What the task asks: In the material below, find the line with "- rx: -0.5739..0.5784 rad" and the line with "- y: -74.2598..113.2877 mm", then output those two lines and every line between them, exactly.
*** Begin section ***
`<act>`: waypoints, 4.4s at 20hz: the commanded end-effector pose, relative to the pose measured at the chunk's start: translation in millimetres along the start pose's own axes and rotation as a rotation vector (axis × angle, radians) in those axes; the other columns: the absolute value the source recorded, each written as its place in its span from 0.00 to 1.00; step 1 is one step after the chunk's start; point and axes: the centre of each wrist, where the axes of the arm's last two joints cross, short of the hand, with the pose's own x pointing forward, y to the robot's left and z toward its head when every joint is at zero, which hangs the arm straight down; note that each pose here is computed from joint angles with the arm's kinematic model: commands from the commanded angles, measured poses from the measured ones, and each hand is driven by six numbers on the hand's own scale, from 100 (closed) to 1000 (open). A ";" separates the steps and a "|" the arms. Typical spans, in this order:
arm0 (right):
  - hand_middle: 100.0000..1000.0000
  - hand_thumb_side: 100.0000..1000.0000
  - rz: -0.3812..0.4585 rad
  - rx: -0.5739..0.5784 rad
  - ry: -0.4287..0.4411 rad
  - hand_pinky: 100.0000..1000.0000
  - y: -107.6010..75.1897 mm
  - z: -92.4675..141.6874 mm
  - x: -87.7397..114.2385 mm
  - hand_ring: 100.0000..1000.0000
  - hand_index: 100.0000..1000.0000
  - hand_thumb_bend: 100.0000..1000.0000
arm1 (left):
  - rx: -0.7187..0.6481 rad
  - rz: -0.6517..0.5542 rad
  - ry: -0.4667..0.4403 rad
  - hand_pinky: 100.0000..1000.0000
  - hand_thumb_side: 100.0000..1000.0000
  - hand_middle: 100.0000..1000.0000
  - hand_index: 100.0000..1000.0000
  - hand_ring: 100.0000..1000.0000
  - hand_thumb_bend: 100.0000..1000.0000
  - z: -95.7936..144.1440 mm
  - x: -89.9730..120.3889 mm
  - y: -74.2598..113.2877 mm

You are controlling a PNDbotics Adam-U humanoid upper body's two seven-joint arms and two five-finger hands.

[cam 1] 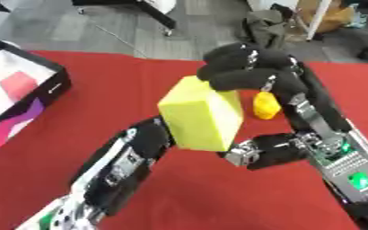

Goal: Pick up the objects with one hand, pass them to the other hand, and then place them into the box on the other side of the table.

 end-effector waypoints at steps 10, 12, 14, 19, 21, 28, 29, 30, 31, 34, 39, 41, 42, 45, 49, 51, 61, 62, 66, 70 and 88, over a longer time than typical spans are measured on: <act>0.31 0.00 -0.032 -0.035 -0.018 0.73 -1.9 -8.8 3.3 0.58 0.49 0.00 | -0.030 -0.005 0.000 1.00 0.66 0.88 0.68 0.84 0.54 -10.1 9.3 -10.5; 0.29 0.00 -0.039 -0.056 -0.013 0.72 -2.0 -8.6 3.3 0.57 0.47 0.00 | -0.029 -0.012 -0.001 1.00 0.65 0.88 0.68 0.84 0.53 -12.3 10.4 -12.4; 0.26 0.00 -0.056 -0.089 0.002 0.72 -0.8 -8.0 3.7 0.55 0.44 0.00 | -0.028 -0.015 -0.005 1.00 0.65 0.89 0.68 0.84 0.53 -14.8 11.7 -14.6; 0.18 0.00 -0.133 -0.202 0.075 0.74 7.0 -5.4 6.5 0.51 0.39 0.00 | -0.030 0.000 -0.024 1.00 0.65 0.89 0.68 0.84 0.54 -22.4 15.9 -21.8; 0.17 0.00 -0.169 -0.243 0.116 0.75 11.4 -4.0 8.2 0.50 0.37 0.00 | -0.035 0.008 -0.036 1.00 0.63 0.89 0.68 0.84 0.53 -25.1 17.7 -24.1; 0.13 0.14 -0.287 -0.286 0.222 0.78 21.2 -1.3 12.4 0.49 0.34 0.00 | -0.049 0.026 -0.063 1.00 0.61 0.88 0.68 0.84 0.50 -30.3 21.7 -28.4; 0.13 0.14 -0.300 -0.283 0.227 0.78 21.3 -0.8 12.5 0.49 0.34 0.00 | -0.045 0.027 -0.065 1.00 0.61 0.88 0.68 0.84 0.49 -30.7 22.1 -28.3; 0.12 0.15 -0.310 -0.280 0.229 0.78 21.4 -0.3 12.6 0.49 0.34 0.00 | -0.041 0.029 -0.067 1.00 0.61 0.88 0.68 0.84 0.49 -30.9 22.5 -28.3; 0.12 0.15 -0.318 -0.275 0.229 0.78 21.4 0.0 12.6 0.49 0.33 0.00 | -0.038 0.030 -0.067 1.00 0.60 0.88 0.68 0.84 0.49 -31.0 22.7 -28.3; 0.12 0.13 -0.329 -0.260 0.219 0.78 20.2 0.8 12.3 0.49 0.33 0.00 | -0.027 0.033 -0.067 1.00 0.61 0.88 0.68 0.84 0.49 -30.9 22.7 -28.0; 0.12 0.07 -0.311 -0.240 0.182 0.76 17.2 1.6 11.3 0.49 0.33 0.00 | -0.008 0.047 -0.065 1.00 0.63 0.88 0.68 0.84 0.51 -29.4 21.9 -26.1; 0.13 0.03 -0.295 -0.231 0.162 0.76 15.6 2.2 10.8 0.49 0.34 0.00 | 0.000 0.057 -0.066 1.00 0.64 0.88 0.69 0.84 0.52 -28.8 21.9 -25.1; 0.13 0.03 -0.286 -0.228 0.155 0.76 14.9 2.7 10.6 0.49 0.34 0.00 | 0.003 0.063 -0.067 1.00 0.64 0.88 0.69 0.84 0.52 -28.7 21.9 -24.8; 0.13 0.00 -0.260 -0.214 0.140 0.75 13.4 4.8 10.5 0.49 0.34 0.00 | 0.004 0.076 -0.072 1.00 0.64 0.88 0.69 0.83 0.53 -28.7 22.2 -24.4; 0.12 0.00 -0.234 -0.179 0.126 0.75 13.4 10.0 11.4 0.49 0.34 0.00 | 0.000 0.089 -0.073 1.00 0.63 0.86 0.68 0.81 0.51 -28.9 22.2 -24.8; 0.12 0.00 -0.223 -0.162 0.117 0.74 13.7 11.5 11.8 0.49 0.33 0.00 | -0.003 0.094 -0.073 1.00 0.60 0.83 0.67 0.79 0.49 -29.0 22.1 -25.1; 0.13 0.00 -0.210 -0.139 0.110 0.74 16.9 12.9 10.7 0.49 0.35 0.00 | -0.045 0.089 -0.067 0.99 0.39 0.61 0.51 0.63 0.16 -30.2 22.0 -27.7; 0.14 0.00 -0.209 -0.136 0.109 0.74 17.0 13.1 10.7 0.49 0.36 0.00 | -0.044 0.087 -0.065 0.98 0.38 0.58 0.49 0.61 0.10 -30.4 22.1 -27.8; 0.19 0.00 -0.196 -0.112 0.095 0.74 15.7 13.6 11.6 0.50 0.45 0.00 | 0.019 0.064 -0.044 0.96 0.36 0.45 0.38 0.51 0.00 -30.3 22.9 -26.5; 0.26 0.02 -0.169 -0.090 0.071 0.75 12.3 15.2 11.7 0.52 0.53 0.00 | 0.081 0.041 -0.032 0.97 0.37 0.44 0.37 0.51 0.00 -29.7 23.3 -24.7; 0.96 0.20 -0.083 0.035 0.075 1.00 3.4 26.7 10.5 0.95 1.00 0.21 | 0.158 0.010 -0.003 0.98 0.37 0.45 0.37 0.52 0.00 -19.9 13.9 -19.4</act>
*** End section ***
Exercise result:
  - rx: -0.5739..0.5784 rad
  - ry: -0.4287..0.4411 rad
  - hand_pinky: 100.0000..1000.0000
  - y: -107.6010..75.1897 mm
  - z: -92.4675..141.6874 mm
  - x: -87.7397..114.2385 mm
  - hand_ring: 100.0000..1000.0000
  - hand_index: 100.0000..1000.0000
  - hand_thumb_bend: 100.0000..1000.0000
arm1 (left):
  - rx: -0.7187..0.6481 rad
  - rz: -0.6517..0.5542 rad
  - ry: -0.4667..0.4403 rad
  - hand_pinky: 100.0000..1000.0000
  - hand_thumb_side: 100.0000..1000.0000
  - hand_middle: 100.0000..1000.0000
  - hand_index: 100.0000..1000.0000
  - hand_ring: 100.0000..1000.0000
  - hand_thumb_bend: 100.0000..1000.0000
  - z: -95.7936..144.1440 mm
  - x: -89.9730..120.3889 mm
  - y: -74.2598..113.2877 mm

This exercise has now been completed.